Part Two has arrived.
So we left off at me not-so-gracefully getting back down the mountain. After having dinner with Farmer Chen’s family, including an adorable little baby boy, we got back on the bus. Fortunately, we knew that the ride was only going to be about an hour and a half. I fell asleep probably as soon as I sat down. When I woke up, we were back to civilization. Hangzhou looked gorgeous at night. But I couldn’t really appreciate it as much as I could. All I could think about was a comfy bed and the hottest shower possible.
The hotel we stayed at was very nice (western toilet, thank God) and it didn’t take me very long before I was in my pajamas and in bed. The next morning we walked to a bakery close by. A French bakery. I took a moment to realize that I was globalization in action: An American in Hongzhou, China eating at a French bakery holding a Japanese made phone. But it was really good French pastry. We took our breakfast in little baggies so we could continue to walk around the city. After a few blocks we turned the corner to find a lake. That’s right, a HUGE lake right in the middle of a bustling city. After some bargaining and arguing, we were able to get a boat ride on the lake for apparently a lot cheaper than they usually give. A mid-morning boat ride on a lake was exactly what we needed. It was still a cultural experience and still being relaxing.

After walking around a little bit more, we decided to go to Lingyin Temple, which is a famous Buddhist Temple right in downtown Hangzhou. I had never been to a temple before, so I had no idea what to expect. Maybe some big Buddha statues? We walked in to find all different kinds of hill engravings into rock. Most of them were different gods, some depicted stories, some depicted warriors. What was the most beautiful was how people reacted to the engravings. Buddhists would go up to an engraving, light incense, put a hand on the engraving and start into deep prayer. All around the hills and little caves were piles upon piles of incense. We moved onto the first temple. Of course taking pictures was strictly forbidden, but I will definitely remember what I saw for the rest of my life. There was an ENORMOUS golden statue of Buddha surrounded with what looked like golden flowers, boxes, and different gifts. It was amazing. I’ve never seen anything like it before. We continued onto three more smaller temples; all full of huge statues of different gods and deities.  Thousands upon thousands of people were there, worshipping, praying, burning incense, or simply staring at the awesome symbol in front of them.

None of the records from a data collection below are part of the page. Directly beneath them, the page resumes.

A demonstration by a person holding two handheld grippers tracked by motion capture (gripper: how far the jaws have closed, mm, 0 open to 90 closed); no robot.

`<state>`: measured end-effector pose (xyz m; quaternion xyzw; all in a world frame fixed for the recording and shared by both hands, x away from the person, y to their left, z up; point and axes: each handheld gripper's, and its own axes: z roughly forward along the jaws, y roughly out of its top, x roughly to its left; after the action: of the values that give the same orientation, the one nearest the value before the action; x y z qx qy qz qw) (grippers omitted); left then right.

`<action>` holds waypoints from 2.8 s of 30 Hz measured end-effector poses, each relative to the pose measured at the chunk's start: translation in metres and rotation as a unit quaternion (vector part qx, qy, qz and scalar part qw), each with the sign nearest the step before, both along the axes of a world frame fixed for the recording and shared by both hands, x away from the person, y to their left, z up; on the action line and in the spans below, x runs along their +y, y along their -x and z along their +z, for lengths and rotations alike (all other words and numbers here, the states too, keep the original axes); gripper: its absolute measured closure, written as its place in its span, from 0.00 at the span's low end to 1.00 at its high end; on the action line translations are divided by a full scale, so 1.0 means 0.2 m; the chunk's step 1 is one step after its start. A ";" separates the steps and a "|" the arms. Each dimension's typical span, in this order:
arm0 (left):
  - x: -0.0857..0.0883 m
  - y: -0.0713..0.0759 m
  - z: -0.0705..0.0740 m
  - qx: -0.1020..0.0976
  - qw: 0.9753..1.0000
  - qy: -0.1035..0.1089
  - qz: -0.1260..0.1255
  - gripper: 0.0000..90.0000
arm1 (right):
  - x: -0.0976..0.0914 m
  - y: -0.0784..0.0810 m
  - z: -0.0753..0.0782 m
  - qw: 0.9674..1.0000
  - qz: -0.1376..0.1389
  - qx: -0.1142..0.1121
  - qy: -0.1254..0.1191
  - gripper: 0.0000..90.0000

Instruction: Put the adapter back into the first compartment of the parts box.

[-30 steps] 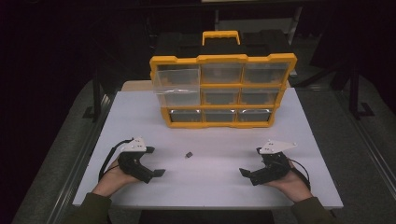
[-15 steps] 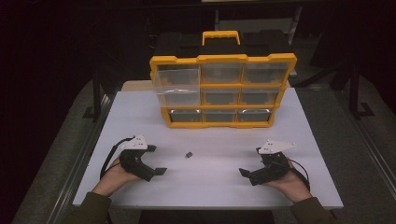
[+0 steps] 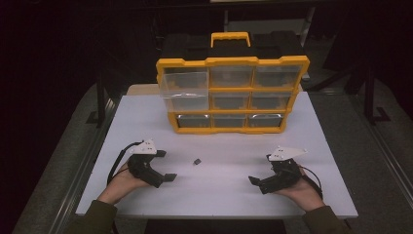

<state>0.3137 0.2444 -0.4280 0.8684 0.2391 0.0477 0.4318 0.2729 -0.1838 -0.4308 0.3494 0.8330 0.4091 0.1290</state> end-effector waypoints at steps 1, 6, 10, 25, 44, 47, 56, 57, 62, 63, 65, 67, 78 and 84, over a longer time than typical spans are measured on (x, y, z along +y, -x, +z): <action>0.00 0.00 0.00 -0.001 1.000 0.000 -0.001 0.00 | 0.00 0.00 0.00 1.000 0.001 0.001 0.001 0.00; -0.01 0.00 0.03 -0.004 1.000 0.008 -0.003 0.00 | 0.00 -0.01 0.00 1.000 -0.001 0.002 -0.002 0.00; -0.04 -0.01 0.04 -0.003 1.000 0.015 -0.006 0.00 | -0.01 -0.01 0.00 1.000 0.001 0.000 -0.003 0.00; -0.11 -0.05 0.06 0.000 1.000 0.022 -0.018 0.00 | -0.03 -0.04 0.00 1.000 0.017 -0.002 -0.019 0.00; -0.20 -0.11 0.09 -0.002 1.000 0.014 -0.028 0.00 | -0.02 -0.05 -0.01 1.000 0.020 0.001 -0.016 0.00; -0.21 -0.11 0.09 -0.002 1.000 0.014 -0.026 0.00 | -0.02 -0.05 -0.01 1.000 0.025 0.004 -0.014 0.00; -0.24 -0.14 0.10 -0.009 0.999 0.016 -0.026 0.00 | -0.01 -0.05 -0.01 1.000 0.028 0.005 -0.013 0.00; -0.25 -0.14 0.10 -0.009 1.000 0.016 -0.025 0.00 | -0.01 -0.05 -0.01 1.000 0.028 0.005 -0.012 0.00; -0.27 -0.16 0.10 -0.012 0.999 0.016 -0.026 0.00 | -0.01 -0.05 -0.01 1.000 0.028 0.005 -0.014 0.00; -0.27 -0.16 0.10 -0.012 0.999 0.016 -0.026 0.00 | -0.01 -0.05 -0.01 1.000 0.027 0.004 -0.013 0.00; -0.29 -0.17 0.11 -0.013 1.000 0.015 -0.022 0.00 | -0.01 -0.05 -0.01 1.000 0.027 0.005 -0.013 0.00; -0.30 -0.18 0.11 -0.014 1.000 0.013 -0.024 0.00 | -0.01 -0.05 -0.01 1.000 0.027 0.006 -0.012 0.00; -0.36 -0.21 0.09 -0.014 1.000 0.015 -0.021 0.02 | -0.01 -0.05 -0.01 1.000 0.027 0.007 -0.012 0.00; -0.36 -0.21 0.09 -0.014 1.000 0.002 -0.014 0.07 | -0.01 -0.05 -0.01 1.000 0.028 0.006 -0.011 0.00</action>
<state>0.3559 0.1733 -0.4108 0.8700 0.2212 0.0529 0.4374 0.2820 -0.1858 -0.4321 0.3299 0.8385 0.4199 0.1084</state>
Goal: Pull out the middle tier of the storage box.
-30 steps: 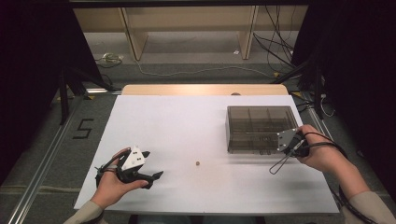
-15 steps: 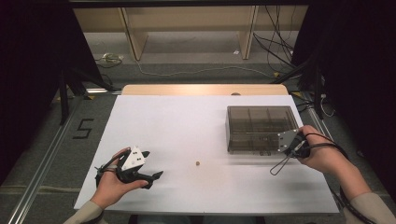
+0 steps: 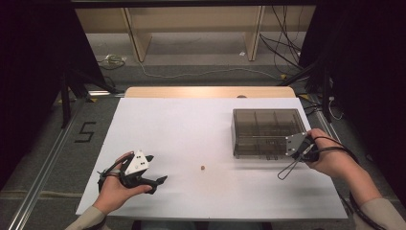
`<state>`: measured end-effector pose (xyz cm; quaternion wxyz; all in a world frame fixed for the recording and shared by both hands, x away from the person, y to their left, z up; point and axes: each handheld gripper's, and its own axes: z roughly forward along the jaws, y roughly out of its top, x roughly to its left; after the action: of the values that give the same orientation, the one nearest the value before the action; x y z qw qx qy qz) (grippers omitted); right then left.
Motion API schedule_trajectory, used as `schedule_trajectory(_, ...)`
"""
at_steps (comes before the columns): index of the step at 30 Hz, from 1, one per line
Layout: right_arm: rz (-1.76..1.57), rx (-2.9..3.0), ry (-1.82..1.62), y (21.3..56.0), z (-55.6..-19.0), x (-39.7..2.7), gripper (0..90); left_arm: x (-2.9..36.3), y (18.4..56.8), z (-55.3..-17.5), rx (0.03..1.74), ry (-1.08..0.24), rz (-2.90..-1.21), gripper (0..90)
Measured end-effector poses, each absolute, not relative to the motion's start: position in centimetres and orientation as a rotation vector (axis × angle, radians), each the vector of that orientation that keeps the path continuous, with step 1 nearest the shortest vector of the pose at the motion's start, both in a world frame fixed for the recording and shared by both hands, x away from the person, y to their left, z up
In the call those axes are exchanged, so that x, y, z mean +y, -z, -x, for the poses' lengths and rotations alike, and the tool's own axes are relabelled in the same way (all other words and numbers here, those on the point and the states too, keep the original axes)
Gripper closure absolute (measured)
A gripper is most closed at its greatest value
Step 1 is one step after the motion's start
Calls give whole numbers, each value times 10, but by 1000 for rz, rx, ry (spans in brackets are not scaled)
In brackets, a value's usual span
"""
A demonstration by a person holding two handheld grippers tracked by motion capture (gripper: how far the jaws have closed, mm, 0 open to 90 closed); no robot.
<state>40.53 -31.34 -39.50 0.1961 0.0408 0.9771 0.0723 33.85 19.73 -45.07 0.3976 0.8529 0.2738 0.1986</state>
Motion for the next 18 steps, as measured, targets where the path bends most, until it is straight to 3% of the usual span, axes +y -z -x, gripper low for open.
schedule_trajectory(18,-121,2766,-166,397,-414,-320,857,197,451,-339,688,-503,-2161,162)
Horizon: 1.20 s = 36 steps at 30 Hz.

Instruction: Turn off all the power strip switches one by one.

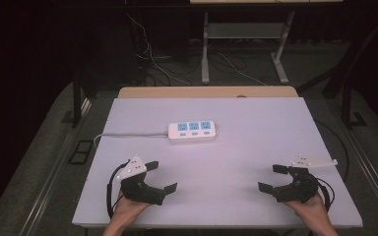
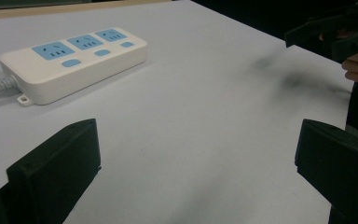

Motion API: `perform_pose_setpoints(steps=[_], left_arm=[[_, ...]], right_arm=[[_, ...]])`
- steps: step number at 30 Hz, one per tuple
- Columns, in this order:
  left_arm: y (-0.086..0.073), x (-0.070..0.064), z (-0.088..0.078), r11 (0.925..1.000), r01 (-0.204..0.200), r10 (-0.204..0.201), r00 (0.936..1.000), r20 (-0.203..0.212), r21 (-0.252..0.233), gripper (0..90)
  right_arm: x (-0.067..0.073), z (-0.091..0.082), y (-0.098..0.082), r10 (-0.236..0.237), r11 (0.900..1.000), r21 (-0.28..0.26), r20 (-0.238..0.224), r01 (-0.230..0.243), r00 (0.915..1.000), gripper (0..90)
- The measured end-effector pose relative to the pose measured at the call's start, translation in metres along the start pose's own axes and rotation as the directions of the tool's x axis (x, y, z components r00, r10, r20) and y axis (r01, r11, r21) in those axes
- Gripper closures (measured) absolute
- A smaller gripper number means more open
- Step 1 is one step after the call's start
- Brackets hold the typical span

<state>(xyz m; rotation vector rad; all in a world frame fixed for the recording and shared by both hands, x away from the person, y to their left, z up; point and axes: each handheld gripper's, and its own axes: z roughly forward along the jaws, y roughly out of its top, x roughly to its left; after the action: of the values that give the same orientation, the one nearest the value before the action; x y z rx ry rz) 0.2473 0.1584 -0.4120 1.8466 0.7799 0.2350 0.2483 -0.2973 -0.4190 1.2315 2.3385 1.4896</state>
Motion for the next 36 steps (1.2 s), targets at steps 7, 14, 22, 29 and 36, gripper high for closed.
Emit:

As we were walking out, there was a small store with little trinkets and tourist-y type things. There was a counter with all different kinds of bracelets, some with little charms and Buddhas on them, others just plain. There was one that stuck out to me; it was a bracelet that you wrap multiple times around your wrist with two little yellow stones and a charm on the end. Even though it is now two weeks later, people always comment on it and say “You know that means good luck and serenity? Its very pretty.” I plan on treasuring it always :)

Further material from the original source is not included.